What the task requires - Would you return the lines between the one holding "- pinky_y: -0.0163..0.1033" and the one holding "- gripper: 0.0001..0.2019", inclusive, and only those, exactly as they stand in the listing below?

Collected data -
◇ ◇ ◇

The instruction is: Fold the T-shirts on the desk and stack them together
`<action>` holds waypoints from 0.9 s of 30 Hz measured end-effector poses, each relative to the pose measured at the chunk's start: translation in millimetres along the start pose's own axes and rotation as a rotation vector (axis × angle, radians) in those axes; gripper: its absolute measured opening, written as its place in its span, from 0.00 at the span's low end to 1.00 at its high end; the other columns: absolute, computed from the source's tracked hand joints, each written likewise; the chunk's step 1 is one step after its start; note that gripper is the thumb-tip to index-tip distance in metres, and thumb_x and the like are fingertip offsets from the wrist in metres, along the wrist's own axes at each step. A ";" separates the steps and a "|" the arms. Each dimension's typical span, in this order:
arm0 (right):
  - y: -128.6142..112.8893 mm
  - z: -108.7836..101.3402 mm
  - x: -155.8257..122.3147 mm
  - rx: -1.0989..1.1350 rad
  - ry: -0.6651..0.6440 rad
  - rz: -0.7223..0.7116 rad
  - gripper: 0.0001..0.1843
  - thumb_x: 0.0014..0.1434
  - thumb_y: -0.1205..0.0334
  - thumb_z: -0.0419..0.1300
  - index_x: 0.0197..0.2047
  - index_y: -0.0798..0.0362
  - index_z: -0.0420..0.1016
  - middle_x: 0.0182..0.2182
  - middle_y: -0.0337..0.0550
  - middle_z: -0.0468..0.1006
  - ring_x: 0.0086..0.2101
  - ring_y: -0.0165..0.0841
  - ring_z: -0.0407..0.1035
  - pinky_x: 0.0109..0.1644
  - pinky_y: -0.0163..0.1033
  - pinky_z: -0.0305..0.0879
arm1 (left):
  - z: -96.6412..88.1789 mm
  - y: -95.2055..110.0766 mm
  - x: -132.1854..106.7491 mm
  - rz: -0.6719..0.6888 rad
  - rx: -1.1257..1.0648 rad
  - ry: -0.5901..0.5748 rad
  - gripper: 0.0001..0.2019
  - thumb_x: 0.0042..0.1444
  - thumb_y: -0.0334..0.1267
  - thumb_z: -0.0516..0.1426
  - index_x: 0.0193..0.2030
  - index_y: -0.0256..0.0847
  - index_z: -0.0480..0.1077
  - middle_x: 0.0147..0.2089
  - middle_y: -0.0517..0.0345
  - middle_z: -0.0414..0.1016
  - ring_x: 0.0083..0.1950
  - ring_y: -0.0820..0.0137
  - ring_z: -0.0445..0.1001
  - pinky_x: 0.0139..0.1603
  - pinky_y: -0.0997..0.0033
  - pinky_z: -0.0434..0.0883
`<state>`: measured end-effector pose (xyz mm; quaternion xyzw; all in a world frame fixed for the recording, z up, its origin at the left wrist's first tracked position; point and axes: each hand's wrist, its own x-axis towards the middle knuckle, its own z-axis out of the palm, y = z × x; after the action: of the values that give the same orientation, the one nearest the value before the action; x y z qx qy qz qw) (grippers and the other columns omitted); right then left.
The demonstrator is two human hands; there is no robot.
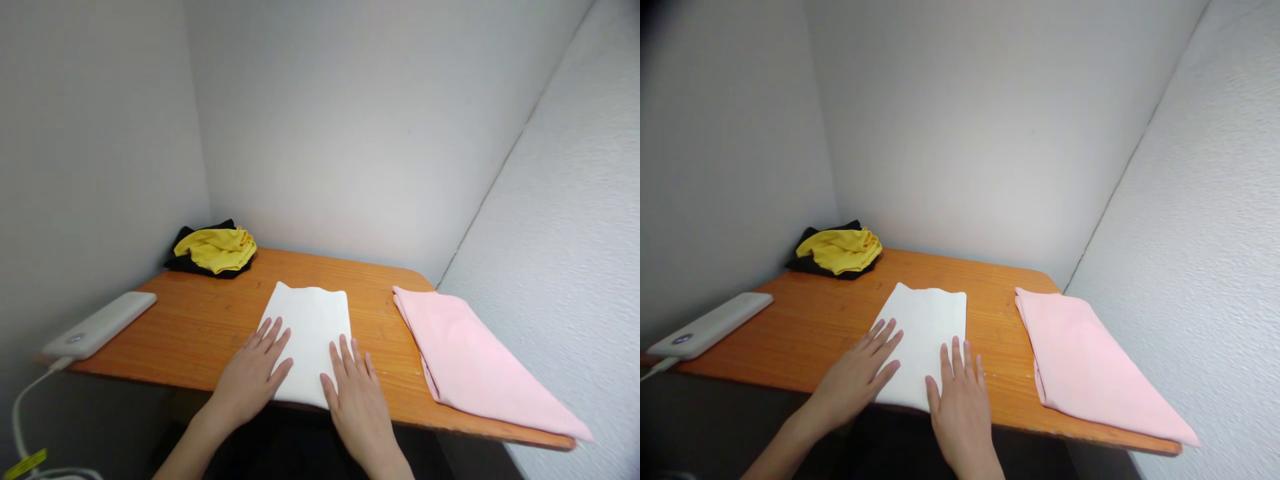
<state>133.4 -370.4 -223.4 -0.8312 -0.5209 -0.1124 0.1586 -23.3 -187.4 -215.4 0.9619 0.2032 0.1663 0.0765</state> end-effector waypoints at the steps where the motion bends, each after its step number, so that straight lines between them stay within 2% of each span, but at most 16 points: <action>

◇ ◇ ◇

Response area -
  - pinky_y: -0.0163..0.1033
  - pinky_z: -0.0305..0.0879
arm1 (left):
  - z: -96.6412..88.1789 mm
  - y: -95.2055..110.0766 mm
  - x: -132.1854..106.7491 mm
  - rz: -0.6719..0.6888 rad
  - rx: -1.1257..1.0648 rad
  - ry: -0.5901..0.5748 rad
  - gripper: 0.0001..0.2019

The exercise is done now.